Failed Attempt 3 of 5:

2021, I spent a year learning more about business, business models, marketing, etc. I still had the IG account, the blog, and the newsletter, but I had no momentum. The IG account was going backwards, starting the year roughly at 15k and losing followers daily. The blog wasn't really getting any traffic and I wasn't sharing my newsletter because I just didn't care. I was licensing images and selling prints, but nothing was really popping. No growth, just meh. 

But, Jan 2022 I got a call to produce/DP a documentary on Denali, accepted the job and road tripped from Baja to Denali. Recorded the film and booked a few photo gigs that paid well enough to linger around Alaska for a few months. 

During that time, I figured I would give YT a shot, but why not, right? Well, that was an epic fail. YT travel videos take a ton of work (more than making a documentary), have a cadence that isn't for a sane person, and make no money LOL until you have a massive catalog of footage that generates income via ads and brand deals. But, at least I tried, right?

The YT dream went on for about a year with almost nothing to show for it.

Failed Attempt 4 of 5:

2023 - 24: I got a random DM on LinkedIn, "Can you write as well as you photograph?"
"Yup, I've been published in national magazines like Men's Journal (sent link of story)"
"Cool, meeting tomorrow, what time works for you?"
sent time and booked a call

A few months later, I was running a vertical of Men's Journal (turns out the random DM was a VP at MJ's parent company) and was looking to expand MJ into adventure travel.

I was their guy.

I went hard and built that site from nothing to roughly 450 articles and 170k UMV in just 8 months (it took 4 to launch).

I literally went to every continent, above the arctic circle, and below the antarctic circle for assignments.

Then, the parent company got into trouble, VPs moved companies, and the program I was running got axed. 

Ironically, they couldn't even quote my contract correctly during my termination email LOL

Failed Attempt 5 of 5:

mid/late 2024: For some reason, every article that was published was "given back to me", the IG account (now totally destroyed) was handed back to me, and I started The Adventure Travel Network. 

At first, it did really well and grew quickly online. Traffic skyrocketed to roughly 500k in a matter of months, it was epic. 

Then a Google update hit and I went from making $2,000-3,000 a month of passive ad income to $300/mo. Then $200/mo. Then $100/mo.

Dead.

In early 2025, I pushed for about two months will affilates and trying to figure things out, but the writing was on the wall. This wasn't going to work, so I integrated the site into my portfolio website and continued my work with photo and video.

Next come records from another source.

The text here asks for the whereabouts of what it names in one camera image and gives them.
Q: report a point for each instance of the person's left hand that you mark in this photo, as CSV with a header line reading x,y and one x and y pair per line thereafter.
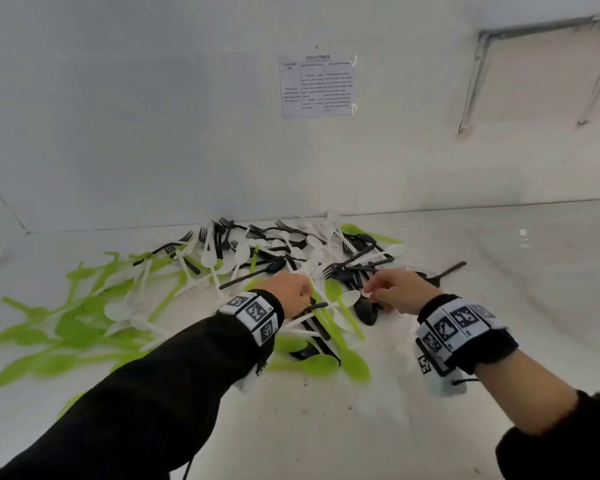
x,y
287,292

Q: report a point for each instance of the person's right hand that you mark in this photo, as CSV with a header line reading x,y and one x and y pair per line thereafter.
x,y
405,292

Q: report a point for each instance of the pile of black plastic forks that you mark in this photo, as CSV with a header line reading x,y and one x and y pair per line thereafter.
x,y
367,312

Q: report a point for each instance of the pile of plastic cutlery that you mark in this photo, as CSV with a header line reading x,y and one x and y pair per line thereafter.
x,y
65,337

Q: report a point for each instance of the person's left forearm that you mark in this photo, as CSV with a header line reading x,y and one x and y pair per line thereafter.
x,y
155,394

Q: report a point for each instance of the black marker left wrist band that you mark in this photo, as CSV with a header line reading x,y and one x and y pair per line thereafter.
x,y
255,312

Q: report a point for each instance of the black marker wrist band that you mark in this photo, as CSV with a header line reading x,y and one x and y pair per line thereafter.
x,y
460,324
255,312

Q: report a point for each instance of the black marker right wrist band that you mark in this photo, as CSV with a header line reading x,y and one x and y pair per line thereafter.
x,y
460,324

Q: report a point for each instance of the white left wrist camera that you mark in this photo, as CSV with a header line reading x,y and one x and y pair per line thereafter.
x,y
247,382

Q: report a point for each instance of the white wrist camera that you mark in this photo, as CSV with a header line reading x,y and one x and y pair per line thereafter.
x,y
442,384
247,382

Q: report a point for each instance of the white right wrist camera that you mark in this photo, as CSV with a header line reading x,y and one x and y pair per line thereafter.
x,y
442,384

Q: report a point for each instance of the printed paper wall notice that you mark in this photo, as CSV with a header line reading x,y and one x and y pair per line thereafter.
x,y
315,89

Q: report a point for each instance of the metal wall bracket frame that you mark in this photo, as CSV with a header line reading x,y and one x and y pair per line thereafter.
x,y
475,79

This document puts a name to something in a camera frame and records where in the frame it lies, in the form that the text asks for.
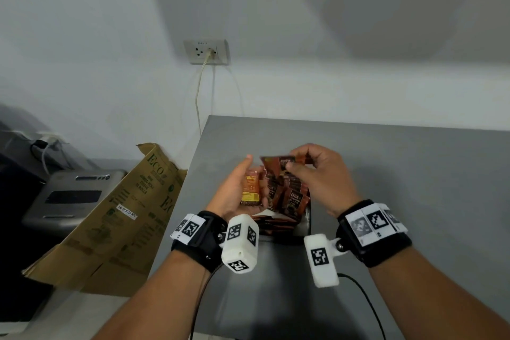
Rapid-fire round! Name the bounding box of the person's left hand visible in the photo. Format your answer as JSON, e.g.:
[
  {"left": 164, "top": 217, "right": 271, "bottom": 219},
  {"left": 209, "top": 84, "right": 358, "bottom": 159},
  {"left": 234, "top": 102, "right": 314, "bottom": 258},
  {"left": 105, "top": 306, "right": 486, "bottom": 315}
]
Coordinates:
[{"left": 205, "top": 154, "right": 268, "bottom": 223}]

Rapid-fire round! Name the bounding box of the person's right hand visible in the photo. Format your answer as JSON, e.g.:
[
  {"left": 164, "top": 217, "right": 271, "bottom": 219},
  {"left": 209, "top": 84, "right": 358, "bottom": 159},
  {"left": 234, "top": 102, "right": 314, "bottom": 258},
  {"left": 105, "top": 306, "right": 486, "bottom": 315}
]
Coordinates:
[{"left": 285, "top": 143, "right": 363, "bottom": 219}]

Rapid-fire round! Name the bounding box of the pile of orange coffee sachets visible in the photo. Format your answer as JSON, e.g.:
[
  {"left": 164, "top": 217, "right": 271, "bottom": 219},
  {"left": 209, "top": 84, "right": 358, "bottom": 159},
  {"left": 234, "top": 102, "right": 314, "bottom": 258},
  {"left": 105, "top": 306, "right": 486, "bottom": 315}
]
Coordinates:
[
  {"left": 261, "top": 168, "right": 311, "bottom": 222},
  {"left": 251, "top": 210, "right": 302, "bottom": 237}
]

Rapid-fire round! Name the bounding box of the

Attempt 6, Will It Finally Work?

The call to share great stories can't be shaken.

A few weeks ago, while I was swimming in Lake Tahoe and beating myself up mentally, the phrase “unbound” popped into my head. A mantra of sorts that showcased, in a single word, a life not attached to the status quo. In fact, it would be the opposite, a life full unbound and willing to give a middle a finger to accepting the chains of societal norms.

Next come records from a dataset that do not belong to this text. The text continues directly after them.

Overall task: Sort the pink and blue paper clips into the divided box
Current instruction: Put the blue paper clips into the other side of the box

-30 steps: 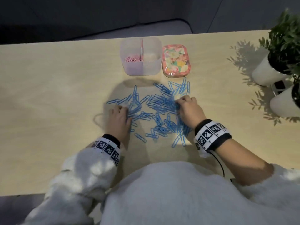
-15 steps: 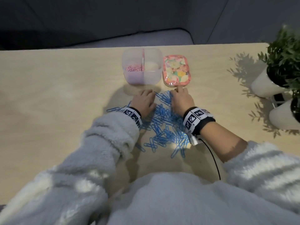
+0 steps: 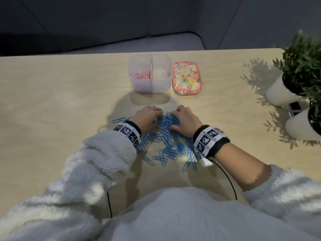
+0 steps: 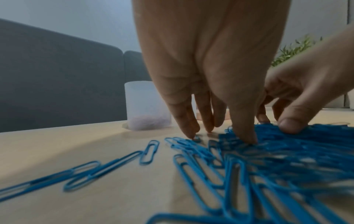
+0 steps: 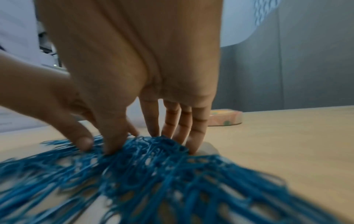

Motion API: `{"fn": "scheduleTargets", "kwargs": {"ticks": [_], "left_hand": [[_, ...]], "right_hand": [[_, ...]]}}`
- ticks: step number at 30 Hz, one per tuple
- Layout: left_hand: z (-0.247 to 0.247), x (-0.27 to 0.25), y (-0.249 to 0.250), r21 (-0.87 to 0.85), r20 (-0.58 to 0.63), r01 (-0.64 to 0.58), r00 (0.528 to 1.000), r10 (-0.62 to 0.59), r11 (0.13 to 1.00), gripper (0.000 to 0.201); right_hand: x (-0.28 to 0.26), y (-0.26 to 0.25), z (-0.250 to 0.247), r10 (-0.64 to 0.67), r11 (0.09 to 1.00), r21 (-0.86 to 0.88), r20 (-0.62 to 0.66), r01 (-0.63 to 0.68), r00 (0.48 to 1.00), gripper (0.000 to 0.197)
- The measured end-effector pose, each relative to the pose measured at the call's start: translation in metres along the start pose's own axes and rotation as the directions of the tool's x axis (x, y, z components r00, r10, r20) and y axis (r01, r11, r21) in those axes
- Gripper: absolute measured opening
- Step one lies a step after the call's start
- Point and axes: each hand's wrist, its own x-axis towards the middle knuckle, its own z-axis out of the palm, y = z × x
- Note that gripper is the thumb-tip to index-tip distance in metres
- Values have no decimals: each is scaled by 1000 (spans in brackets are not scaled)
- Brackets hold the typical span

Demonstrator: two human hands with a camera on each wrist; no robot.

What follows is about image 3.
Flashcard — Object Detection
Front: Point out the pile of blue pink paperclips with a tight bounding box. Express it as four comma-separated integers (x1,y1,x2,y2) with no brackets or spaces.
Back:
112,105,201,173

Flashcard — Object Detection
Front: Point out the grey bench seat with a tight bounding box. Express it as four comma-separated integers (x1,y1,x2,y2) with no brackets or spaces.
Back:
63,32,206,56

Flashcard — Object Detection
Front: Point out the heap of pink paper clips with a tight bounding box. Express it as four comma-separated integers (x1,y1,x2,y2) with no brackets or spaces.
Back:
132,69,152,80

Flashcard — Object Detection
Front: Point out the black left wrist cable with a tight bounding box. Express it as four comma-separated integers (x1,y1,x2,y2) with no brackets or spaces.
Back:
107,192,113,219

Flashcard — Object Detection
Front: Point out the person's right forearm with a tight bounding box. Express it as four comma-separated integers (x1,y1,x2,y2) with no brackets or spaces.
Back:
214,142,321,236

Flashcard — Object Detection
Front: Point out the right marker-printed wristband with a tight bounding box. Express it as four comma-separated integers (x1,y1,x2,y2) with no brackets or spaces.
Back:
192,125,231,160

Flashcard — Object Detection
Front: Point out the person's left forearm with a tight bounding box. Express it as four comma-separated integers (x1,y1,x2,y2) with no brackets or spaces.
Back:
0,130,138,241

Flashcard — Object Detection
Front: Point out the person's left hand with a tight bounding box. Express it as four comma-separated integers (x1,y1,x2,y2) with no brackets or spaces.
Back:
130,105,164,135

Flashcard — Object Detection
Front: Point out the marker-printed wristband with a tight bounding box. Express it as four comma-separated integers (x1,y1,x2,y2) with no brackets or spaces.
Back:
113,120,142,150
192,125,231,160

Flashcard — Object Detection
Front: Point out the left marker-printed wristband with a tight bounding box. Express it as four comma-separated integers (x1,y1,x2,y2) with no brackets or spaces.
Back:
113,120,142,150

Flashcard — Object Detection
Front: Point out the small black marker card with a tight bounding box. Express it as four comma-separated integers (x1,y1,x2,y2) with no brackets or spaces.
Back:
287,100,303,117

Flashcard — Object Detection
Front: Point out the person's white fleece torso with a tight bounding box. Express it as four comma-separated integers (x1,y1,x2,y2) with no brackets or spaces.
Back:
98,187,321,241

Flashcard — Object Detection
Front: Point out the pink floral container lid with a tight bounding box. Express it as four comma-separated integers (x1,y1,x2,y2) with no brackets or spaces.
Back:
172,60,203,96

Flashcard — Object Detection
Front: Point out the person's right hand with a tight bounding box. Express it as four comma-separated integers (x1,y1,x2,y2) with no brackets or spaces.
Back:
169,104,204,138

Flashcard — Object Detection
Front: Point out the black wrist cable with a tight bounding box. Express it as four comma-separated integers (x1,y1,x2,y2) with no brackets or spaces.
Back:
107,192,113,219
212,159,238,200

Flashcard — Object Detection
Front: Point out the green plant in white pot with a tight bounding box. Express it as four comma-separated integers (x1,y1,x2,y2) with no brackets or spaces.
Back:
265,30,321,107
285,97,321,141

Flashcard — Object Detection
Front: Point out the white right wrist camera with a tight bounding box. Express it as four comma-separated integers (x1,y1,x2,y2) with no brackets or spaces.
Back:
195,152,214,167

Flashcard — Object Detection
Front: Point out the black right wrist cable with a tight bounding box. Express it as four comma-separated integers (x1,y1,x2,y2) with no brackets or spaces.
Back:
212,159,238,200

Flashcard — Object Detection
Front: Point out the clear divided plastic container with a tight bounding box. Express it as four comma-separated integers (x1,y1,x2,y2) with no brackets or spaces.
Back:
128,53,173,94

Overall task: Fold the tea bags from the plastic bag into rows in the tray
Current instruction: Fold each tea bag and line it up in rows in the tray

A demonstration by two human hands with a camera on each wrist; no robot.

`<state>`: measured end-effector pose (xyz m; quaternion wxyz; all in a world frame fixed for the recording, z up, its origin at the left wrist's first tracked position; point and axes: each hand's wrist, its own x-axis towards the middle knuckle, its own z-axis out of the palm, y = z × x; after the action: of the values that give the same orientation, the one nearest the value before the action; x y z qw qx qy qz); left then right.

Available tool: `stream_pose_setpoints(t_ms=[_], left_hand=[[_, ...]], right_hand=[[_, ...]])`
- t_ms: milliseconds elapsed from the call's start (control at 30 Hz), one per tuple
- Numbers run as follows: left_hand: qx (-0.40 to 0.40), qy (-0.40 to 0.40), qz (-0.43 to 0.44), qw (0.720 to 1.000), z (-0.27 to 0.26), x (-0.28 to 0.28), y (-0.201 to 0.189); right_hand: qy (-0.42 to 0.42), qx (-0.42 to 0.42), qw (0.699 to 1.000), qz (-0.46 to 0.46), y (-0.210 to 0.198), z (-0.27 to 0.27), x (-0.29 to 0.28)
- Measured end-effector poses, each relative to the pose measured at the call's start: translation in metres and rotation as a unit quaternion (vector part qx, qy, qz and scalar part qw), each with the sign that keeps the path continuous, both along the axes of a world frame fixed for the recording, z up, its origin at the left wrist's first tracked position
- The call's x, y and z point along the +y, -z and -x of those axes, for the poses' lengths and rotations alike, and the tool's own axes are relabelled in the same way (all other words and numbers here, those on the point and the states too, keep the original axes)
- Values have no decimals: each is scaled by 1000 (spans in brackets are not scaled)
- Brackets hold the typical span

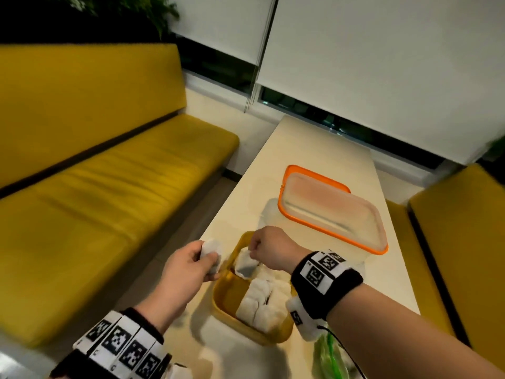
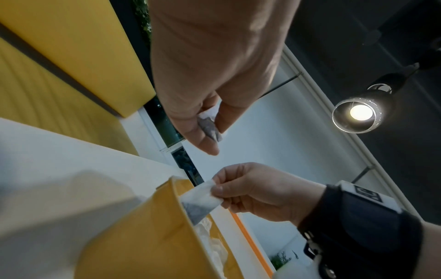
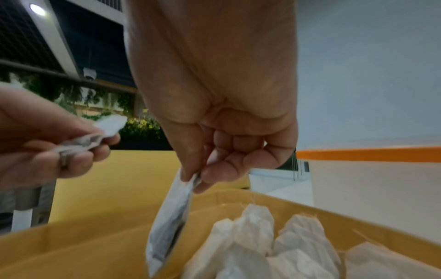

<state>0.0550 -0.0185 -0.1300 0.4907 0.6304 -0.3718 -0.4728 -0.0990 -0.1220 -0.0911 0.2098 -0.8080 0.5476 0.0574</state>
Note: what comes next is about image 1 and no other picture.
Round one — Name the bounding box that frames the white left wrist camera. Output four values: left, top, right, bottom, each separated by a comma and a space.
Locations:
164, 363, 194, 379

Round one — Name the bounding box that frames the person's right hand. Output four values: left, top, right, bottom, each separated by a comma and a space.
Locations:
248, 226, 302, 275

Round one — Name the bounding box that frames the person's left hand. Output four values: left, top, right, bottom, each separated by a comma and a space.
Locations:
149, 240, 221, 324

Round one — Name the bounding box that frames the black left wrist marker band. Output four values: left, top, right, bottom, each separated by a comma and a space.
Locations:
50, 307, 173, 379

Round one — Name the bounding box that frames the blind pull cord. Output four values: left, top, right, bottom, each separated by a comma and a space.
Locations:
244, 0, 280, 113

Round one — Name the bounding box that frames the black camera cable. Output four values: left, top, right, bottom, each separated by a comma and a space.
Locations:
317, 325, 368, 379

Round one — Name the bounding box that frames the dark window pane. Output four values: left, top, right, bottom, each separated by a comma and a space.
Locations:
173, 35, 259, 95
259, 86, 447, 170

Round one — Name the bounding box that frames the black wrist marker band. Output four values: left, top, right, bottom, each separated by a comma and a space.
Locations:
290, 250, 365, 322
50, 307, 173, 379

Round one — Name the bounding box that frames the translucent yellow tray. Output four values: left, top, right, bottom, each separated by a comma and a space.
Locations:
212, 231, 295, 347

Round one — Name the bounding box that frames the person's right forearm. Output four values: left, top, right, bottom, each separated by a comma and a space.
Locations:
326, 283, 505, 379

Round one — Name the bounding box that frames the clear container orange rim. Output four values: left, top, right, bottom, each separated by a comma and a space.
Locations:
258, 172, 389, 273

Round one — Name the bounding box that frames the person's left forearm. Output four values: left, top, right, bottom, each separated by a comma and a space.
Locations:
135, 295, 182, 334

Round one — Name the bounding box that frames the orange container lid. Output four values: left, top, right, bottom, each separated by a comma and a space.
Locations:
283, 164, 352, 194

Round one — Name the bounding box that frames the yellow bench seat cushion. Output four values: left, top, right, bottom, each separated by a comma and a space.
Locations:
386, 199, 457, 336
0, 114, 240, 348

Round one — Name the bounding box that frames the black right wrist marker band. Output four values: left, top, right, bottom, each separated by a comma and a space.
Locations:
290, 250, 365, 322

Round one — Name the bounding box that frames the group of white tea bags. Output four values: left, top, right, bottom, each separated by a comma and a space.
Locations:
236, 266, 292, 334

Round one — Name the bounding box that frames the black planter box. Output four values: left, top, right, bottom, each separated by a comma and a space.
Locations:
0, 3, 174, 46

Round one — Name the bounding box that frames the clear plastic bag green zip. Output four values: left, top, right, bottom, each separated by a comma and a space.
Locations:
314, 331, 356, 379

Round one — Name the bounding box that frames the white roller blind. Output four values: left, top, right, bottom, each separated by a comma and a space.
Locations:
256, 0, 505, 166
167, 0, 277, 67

Aggressive? Yes, but that chip on my shoulder is unavoidable and who doesn’t like that movie scene in Top Gun of Maverick giving the Mig pilot the middle finger? I have loved that scene since I was a wee-little-lad.

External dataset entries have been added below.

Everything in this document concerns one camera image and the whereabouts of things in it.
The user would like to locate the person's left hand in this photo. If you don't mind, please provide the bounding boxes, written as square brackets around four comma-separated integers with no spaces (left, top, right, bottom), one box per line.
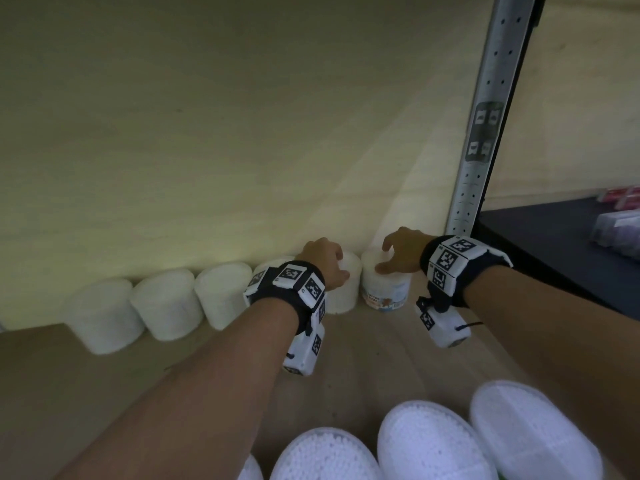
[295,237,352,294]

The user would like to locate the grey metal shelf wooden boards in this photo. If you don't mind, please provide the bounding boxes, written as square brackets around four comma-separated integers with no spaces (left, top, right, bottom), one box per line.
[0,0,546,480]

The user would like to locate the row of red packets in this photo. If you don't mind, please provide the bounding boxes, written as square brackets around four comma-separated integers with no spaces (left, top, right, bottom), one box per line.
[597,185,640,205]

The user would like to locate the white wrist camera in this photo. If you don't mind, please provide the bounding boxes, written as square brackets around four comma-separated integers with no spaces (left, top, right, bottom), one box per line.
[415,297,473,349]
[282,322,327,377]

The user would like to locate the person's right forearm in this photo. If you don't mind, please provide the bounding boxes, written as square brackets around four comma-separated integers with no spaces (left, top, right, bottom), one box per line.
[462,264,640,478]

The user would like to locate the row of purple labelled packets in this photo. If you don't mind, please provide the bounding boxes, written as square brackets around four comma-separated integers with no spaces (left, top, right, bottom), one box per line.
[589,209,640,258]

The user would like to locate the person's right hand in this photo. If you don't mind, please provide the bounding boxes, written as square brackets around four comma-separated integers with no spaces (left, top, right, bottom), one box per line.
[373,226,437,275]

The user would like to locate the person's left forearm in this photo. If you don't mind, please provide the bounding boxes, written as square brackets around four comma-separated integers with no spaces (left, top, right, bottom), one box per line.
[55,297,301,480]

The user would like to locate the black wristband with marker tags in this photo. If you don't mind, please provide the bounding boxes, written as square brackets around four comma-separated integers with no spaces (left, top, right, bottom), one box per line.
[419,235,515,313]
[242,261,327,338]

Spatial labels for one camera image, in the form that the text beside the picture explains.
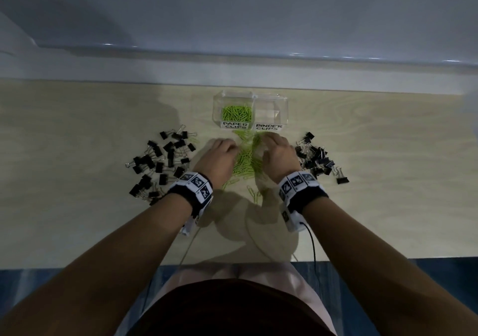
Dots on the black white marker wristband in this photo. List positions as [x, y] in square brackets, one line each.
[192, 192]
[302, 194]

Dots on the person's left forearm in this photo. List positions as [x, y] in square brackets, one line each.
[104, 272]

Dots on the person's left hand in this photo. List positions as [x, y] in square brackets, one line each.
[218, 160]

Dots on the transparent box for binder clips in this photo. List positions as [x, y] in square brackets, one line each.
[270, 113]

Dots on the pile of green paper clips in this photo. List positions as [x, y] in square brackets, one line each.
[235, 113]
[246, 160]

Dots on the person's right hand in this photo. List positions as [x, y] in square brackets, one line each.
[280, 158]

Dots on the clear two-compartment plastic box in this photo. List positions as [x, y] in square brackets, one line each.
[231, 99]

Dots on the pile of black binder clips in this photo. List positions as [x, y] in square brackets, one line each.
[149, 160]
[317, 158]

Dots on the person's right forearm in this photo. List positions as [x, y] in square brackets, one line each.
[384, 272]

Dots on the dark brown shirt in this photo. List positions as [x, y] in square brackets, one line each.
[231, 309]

So, I rebranded the newsletter, mapped out a list of stories that have been denied through magazine submissions, and just decided I would try this thing myself.

And, that’s how UnBound was born.

But, I’ll be honest, right now it makes $100/mo and I don’t have much of a business model to figure out how and where it should go. Yet, I am taking it slow enough that I don’t fully have to worry about that, for right now, as $100/mo covers the costs of doing business for now.